Her relationship with her father is still an uneasy one at best, especially since his public pronouncement that she killed Kurt Cobain.

The question has to be asked. If Courtney Love was an attention seeker, as many who knew her during her time in Liverpool have said, then who could really blame her after that start in life? Who could blame her for looking for affection, for friends, for family from the people she most admired.

This attitude seemed to follow Courtney around. Haslam tells us of her first ever music press front page, that featured the question “Why does everybody hate Courtney Love?

Her first cover. Some people it seems are set up to be hated.

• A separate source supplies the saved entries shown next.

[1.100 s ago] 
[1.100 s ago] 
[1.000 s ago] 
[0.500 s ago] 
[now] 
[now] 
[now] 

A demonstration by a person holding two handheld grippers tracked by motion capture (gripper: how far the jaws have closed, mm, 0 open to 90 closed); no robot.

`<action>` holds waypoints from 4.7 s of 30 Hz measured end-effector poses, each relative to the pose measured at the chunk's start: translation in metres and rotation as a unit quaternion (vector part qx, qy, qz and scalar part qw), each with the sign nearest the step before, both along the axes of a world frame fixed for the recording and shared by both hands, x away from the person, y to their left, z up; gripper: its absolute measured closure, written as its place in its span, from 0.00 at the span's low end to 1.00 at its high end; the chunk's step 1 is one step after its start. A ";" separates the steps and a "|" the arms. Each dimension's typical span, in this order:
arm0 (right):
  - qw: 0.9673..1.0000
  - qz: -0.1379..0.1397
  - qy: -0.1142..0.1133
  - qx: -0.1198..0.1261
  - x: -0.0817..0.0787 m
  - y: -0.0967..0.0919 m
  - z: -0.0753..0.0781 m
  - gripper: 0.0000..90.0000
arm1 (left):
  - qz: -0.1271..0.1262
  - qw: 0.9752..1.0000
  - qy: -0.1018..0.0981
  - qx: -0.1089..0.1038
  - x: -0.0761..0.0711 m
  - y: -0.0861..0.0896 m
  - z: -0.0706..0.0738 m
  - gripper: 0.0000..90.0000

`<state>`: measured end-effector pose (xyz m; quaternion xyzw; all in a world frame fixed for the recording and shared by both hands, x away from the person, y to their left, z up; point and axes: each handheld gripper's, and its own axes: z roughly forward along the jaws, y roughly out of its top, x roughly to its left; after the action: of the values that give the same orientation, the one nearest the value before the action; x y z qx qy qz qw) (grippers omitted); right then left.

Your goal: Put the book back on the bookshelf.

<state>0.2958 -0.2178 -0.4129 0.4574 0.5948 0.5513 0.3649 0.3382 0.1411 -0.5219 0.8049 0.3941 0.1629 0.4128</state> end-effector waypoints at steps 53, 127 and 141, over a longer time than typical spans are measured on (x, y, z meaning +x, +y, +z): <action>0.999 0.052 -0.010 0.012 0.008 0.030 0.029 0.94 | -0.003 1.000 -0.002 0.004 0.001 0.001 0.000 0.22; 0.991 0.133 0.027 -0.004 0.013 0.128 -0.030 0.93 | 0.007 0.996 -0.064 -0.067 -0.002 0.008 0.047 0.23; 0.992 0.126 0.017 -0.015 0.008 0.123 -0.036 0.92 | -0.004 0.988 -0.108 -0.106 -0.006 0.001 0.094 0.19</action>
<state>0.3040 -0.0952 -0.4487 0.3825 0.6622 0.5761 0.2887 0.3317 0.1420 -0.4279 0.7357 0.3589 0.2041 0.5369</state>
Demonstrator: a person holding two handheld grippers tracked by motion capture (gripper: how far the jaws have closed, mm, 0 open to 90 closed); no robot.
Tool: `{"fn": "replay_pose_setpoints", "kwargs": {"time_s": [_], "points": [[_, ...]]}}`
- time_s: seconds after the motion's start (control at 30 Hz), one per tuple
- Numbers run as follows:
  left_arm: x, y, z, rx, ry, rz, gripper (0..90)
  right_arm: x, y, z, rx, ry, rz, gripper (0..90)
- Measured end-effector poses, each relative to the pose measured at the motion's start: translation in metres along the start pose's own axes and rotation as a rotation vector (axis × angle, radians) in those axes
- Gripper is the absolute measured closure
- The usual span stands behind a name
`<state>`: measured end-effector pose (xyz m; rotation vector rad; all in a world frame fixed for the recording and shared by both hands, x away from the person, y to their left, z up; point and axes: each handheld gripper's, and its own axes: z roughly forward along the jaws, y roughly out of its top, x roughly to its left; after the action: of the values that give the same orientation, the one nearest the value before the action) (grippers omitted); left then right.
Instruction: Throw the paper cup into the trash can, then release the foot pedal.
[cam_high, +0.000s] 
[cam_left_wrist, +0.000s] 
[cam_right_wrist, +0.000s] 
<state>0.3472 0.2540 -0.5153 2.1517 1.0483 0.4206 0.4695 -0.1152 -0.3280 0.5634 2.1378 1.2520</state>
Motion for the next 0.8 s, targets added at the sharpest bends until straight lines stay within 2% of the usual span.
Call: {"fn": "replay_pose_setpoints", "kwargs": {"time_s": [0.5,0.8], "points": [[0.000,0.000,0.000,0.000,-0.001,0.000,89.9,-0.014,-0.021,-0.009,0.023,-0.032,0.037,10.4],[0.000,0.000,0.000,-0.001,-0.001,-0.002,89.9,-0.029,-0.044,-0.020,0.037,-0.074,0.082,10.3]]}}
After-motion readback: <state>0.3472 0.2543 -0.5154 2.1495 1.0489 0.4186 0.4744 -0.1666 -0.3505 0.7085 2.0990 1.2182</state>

The Courtney Love that emerges from this story is naive and almost tragic. Interviewer Paul Fitzgerald tells us that his opinion of her changed as a result of reading Searching For Love and Haslam agrees.

Courtney Love is undoubtedly great at self mythologising, but then so is the city of Liverpool. When these two entities came together, it was perhaps destined to create a mess of one kind or another.

Courtney has said that the few months she spent her are amongst the most important times of her life and that she describes that life as being Before Liverpool and After Liverpool.

Throughout this sad tale, Dave Haslam is a natural storyteller and an affable comic and is able to empathise with his subject matter and the treatment that has been dished out to her over the years.

It is notable that Courtney has never played a gig in Liverpool, although Dave Haslam puts this down to being “more by accident than by design“. There is however some exciting news that she may be returning soon.

We hear that she is writing her own autobiography and may head to Liverpool on it’s release for an event, possibly at The Epstein Theatre.

Her return will be much anticipated. And hopefully this time there will be less emotional fallout afterwards.